Match the word "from". Return each line of the data below where it appears.

Input data:

..........

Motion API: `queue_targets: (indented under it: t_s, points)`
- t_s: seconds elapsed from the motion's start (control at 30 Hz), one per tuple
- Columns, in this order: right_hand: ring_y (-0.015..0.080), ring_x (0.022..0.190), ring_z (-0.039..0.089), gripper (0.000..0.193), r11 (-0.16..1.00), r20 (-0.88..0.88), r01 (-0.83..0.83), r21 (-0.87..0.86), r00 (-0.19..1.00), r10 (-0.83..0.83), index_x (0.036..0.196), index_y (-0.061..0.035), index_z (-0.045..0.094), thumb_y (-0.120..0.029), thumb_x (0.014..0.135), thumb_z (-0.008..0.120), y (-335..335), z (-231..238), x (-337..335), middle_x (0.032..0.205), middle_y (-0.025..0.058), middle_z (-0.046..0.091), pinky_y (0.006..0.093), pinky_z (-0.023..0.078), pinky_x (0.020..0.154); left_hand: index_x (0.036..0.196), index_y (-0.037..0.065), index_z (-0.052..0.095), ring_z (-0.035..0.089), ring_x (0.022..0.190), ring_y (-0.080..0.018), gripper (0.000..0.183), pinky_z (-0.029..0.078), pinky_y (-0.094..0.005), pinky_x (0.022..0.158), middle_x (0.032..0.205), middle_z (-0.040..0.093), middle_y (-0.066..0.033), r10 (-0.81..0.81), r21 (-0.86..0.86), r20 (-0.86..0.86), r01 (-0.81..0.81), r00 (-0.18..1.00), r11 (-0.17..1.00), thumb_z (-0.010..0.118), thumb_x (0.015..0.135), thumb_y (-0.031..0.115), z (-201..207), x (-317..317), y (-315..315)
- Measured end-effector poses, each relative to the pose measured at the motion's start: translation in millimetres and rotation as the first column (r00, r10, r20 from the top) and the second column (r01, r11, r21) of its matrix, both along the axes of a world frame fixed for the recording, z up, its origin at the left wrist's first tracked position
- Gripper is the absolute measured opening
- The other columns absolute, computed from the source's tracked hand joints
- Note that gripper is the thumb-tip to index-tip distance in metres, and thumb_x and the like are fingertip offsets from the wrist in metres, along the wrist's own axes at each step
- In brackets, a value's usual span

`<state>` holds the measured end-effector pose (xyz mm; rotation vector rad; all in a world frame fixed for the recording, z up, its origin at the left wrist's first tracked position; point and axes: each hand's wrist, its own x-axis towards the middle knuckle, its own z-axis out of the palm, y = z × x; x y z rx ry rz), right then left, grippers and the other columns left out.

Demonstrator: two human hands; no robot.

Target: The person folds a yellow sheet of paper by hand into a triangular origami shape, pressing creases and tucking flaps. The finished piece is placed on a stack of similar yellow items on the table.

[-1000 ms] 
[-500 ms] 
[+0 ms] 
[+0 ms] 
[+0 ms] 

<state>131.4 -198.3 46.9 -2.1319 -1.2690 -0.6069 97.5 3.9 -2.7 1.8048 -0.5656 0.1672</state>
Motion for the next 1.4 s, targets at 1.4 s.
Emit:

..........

Task response:
- t_s: seconds elapsed from the motion's start (control at 30 Hz), one per tuple
- Measured end-effector poses, each relative to the pose measured at the motion's start: translation in millimetres and rotation as the first column (r00, r10, r20 from the top) and the second column (r01, r11, r21) of its matrix, both along the axes of a world frame fixed for the recording, z up, its origin at the left wrist's first tracked position
- The other columns absolute, computed from the source's tracked hand joints
- Note that gripper is the thumb-tip to index-tip distance in metres, and thumb_x and the like are fingertip offsets from the wrist in metres, along the wrist's own axes at each step

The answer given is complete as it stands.